Profile of a first-time commissioner: Tuning into GA from Central Nebraska

Brian and Laurie Johnson at their home in rural Nebraska

Brian Johnson never dreamed of being a commissioner to the General Assembly.

As a cradle Presbyterian, Johnson served in almost every role at his church in his small hometown of Minden, Nebraska. A few years ago he moved out into the country, tried to retire as a contractor and joined First Presbyterian Church of Hastings. With some free time in his semi-retirement, he jumped right in to volunteer service at his new church, joining the Christian education committee and doing some small projects around the church — including building a beautiful nametag holder when the church started using nametags.
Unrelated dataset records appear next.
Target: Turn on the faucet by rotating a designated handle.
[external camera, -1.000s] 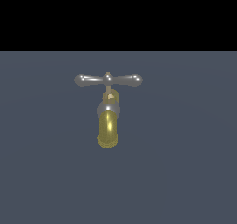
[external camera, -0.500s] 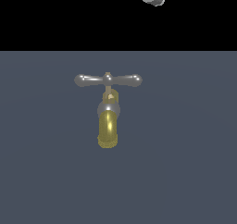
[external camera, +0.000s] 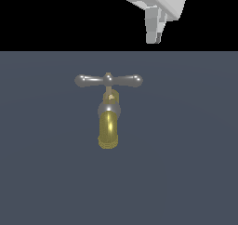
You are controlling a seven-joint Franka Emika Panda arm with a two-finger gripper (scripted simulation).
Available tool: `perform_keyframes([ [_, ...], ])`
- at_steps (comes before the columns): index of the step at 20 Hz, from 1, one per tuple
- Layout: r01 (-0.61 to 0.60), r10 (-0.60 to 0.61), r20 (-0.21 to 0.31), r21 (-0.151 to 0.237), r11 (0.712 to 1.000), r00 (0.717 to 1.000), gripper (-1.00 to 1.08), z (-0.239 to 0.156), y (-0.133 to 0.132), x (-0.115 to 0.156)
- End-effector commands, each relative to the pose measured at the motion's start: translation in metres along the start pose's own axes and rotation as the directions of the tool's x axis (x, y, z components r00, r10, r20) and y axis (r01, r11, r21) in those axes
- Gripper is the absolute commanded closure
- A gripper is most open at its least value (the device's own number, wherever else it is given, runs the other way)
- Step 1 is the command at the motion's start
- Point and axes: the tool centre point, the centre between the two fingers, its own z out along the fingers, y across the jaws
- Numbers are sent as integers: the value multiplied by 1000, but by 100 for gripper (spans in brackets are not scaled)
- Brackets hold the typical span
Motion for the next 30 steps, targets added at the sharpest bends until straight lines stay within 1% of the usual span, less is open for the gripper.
perform_keyframes([
  [1,60,-60,5,0,998,998,108,12,9,3],
  [5,150,-150,11,1,989,989,108,31,21,8],
  [9,236,-236,17,3,972,972,108,50,33,14],
  [18,409,-409,27,10,912,912,108,88,56,31],
  [25,494,-495,30,15,869,869,108,108,66,42],
  [30,529,-529,30,17,849,848,108,117,70,47],
])
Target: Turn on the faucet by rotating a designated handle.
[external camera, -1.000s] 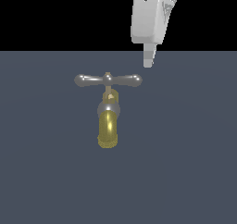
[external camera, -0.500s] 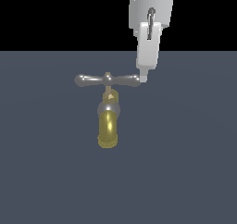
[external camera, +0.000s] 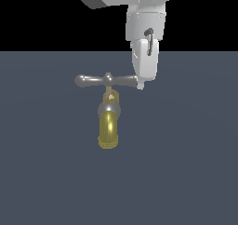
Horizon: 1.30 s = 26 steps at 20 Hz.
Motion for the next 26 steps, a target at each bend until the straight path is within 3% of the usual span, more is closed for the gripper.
perform_keyframes([
  [1,17,-17,0,0,1000,1000,108,3,3,1],
  [13,24,-24,0,0,1000,1000,108,4,4,2],
  [26,24,-24,0,0,1000,1000,108,4,41,-2],
])
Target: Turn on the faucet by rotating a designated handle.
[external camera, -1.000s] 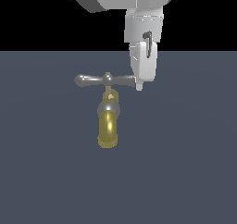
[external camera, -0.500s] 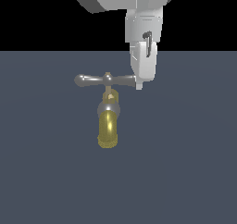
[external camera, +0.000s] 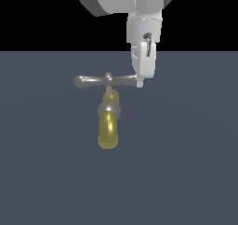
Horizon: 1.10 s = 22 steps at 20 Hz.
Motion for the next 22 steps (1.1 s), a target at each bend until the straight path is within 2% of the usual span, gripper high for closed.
perform_keyframes([
  [1,1,-1,3,-5,1000,1000,108,0,10,-1],
  [16,1,-1,3,-5,1000,1000,108,0,53,-7],
  [18,-5,5,2,4,1000,1000,108,2,47,-9],
  [22,-4,4,2,2,1000,1000,108,2,59,0],
])
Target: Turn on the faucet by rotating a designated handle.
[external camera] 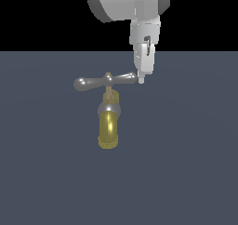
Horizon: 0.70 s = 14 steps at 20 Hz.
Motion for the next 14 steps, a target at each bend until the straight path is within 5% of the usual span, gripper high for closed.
perform_keyframes([
  [1,15,-15,-1,-5,1000,1000,108,-1,10,14],
  [14,17,-18,-1,-10,1000,1000,108,-2,48,44],
])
Brian and Laurie Johnson at their home in rural Nebraska

In 2018, the nominating committee of his new church asked him to join the session and the congregation affirmed his call. Johnson took that call very seriously and added more committee work to his call to serve. He also started attending presbytery meetings and studying the work of the Presbyterian Church (U.S.A.). He also found time to help lead a mission trip to the Pine Ridge Reservation in South Dakota and help with flood relief efforts in Nebraska.

Brian Johnson in his home office in the farmhouse

As nominations for General Assembly commissioners were due in 2019, Johnson’s pastor asked him if he would be interested in being a commissioner. (Full disclosure, the reporter writing this article is his pastor.) Brian spent some time thinking and praying about the opportunity and eventually said, “Yes!” The Presbytery of Central Nebraska only sends one ruling elder commissioner, and he was the only person who was nominated. Once Brian was selected, he also took this call very seriously and started studying. He read through the Book of Order. As resolutions began being posted on PC-Biz, he read through each one and took notes. He also bought himself a laptop to help him prepare and for use at the assembly.

Johnson had never been to Baltimore, and it had been years since he had been back east, so he started dreaming of having his wife, Laurie, join him for the assembly and then extending their time to visit historic sites. He also read up on Baltimore and all the activities that were being planned for the assembly.

Then COVID-19 hit.

Brian Johnson in his shop

The Office of General Assembly scrambled during the month of March, trying to figure out what to do, and Johnson waited anxiously for any updates.  Once the decision was made to hold the assembly virtually, he was understandably disappointed. But he continued his diligent preparations and also started orienting himself to the technology. Fortunately his session and committee meetings, and his Bible Study were held by Zoom, so he quickly became comfortable with the platform. As the date of the assembly approached, he attended all of the orientations and further familiarized himself with both the business of the assembly and the technology necessary to make it happen.

For the opening plenary, the delegation from Central Nebraska decided to meet in the fellowship hall of First Presbyterian Church of Hastings, respecting proper social distancing. Johnson, Sharon Rees (teaching elder commissioner), Polly Deppen-Williams (executive presbyter), Keeran Woode (young adult advisory delegate), Sara Babcok (a Young Adult Volunteer serving as a help desk volunteer), Sue Medsker-Nedderman (moderator of the Presbyterian Women for the Synod of Lakes and Prairies) and Greg Allen-Pickett (pastor of FPC Hastings who also serves as a reporter for the Presbyterian Outlook) all gathered together. They shared a socially distanced meal that included crab cakes in honor of the missed trip to Baltimore.

Central Nebraska delegation at opening plenary in the fellowship hall of First Presbyterian Church of Hastings
Central Nebraska delegation eating dinner (including crab cakes) before opening plenary

Johnson reports that it was a joy to gather together and have people to interact with during the opening plenary. Watching the business of the church and the parliamentary wrangling taking place via Zoom was challenging, but Johnson kept up. Having worked on the Pine Ridge Reservation in South Dakota, he particularly appreciated the opening of the assembly that focused on Indigenous people and their stories.

For the remainder of the assembly, Johnson will participate from his home office in his farmhouse in rural Nebraska with his wife nearby and his dog Maxie at his feet. He’s anxious to learn more about the national church and to help do his part to serve and guide the future of the church as a commissioner. While he laments not being able to gather in person, he is grateful for and amazed by the technology that facilitates the business of the assembly. He is hopeful for the future of the church and feels blessed to be a part of it — even in this new way.